So a few things:
I admire your moxie and wish you the best of luck. But you should probably clarify to your self what you are doing, I don't see a clear goal and there's a bit of confusion in your post.
Second, decoupling is a interesting topic, there are objective Measures of effective implementation. But few projects require that kind of analysis. Rules of thumb:
spread your decoupling into two types bulk and local decoupling. Bulk decoupling is what you are probably asking about, the large 10/20 uf cap. Size/price matters if you are going to manufacture at volume, hence why the beaglebone has 10 uF caps. Err on the side of larger caps when you are doing something where pennies extra don't matter. The other kind of decoupling, local decoupling, take from the reference design, I think I saw 10nf and .1 uf caps on the beaglebone. Get these as close to your pins as possible. Don't skimp on local decoupling, 1 per pin or 1 per group of 2-4 pins minimum.

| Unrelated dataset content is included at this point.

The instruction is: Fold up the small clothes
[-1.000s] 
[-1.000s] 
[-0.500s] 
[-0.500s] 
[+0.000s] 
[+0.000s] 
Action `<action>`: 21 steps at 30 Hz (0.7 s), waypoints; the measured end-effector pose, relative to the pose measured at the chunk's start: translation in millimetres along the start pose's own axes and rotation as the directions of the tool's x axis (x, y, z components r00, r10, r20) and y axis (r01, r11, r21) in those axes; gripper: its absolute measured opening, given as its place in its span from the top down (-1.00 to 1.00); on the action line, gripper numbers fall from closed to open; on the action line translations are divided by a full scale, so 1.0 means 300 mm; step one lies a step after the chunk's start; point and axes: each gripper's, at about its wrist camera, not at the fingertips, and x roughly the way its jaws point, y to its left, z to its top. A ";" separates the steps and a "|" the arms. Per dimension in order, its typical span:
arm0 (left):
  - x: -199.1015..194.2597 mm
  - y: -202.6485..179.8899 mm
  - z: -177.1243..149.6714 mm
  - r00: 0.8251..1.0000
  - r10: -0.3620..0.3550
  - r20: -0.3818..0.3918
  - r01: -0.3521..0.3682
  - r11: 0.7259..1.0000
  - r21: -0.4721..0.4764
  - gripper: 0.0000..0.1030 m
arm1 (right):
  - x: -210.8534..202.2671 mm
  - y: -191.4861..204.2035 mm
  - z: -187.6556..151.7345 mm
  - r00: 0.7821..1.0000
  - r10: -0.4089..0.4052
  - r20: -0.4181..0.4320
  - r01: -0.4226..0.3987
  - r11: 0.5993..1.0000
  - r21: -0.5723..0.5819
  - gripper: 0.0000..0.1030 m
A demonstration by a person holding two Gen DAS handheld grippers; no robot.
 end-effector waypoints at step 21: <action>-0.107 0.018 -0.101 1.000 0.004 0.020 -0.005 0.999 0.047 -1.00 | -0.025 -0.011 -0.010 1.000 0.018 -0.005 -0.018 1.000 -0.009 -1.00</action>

Arguably, placement and layout of decoupling matters more in most cases than absolute value. Place the caps close to the pins. Always. Keep a high quality ground and power pour accessable to your caps. Bad designs have meandering power rails and ground loops. If you can afford it put a power and gnd plane underneath. If you can't then wide traces, that are the closest to a straight line from your power supply. Go for the widest via that your design can fit, ideally every pin gets its own via or direct power connection. At the power supply side go for multiple parallel vias, like go Overkill.
And finally, choose quality ceramic caps. Don't use electrolytic, tantalums only for bulk, ideally bulk should be ceramic as well.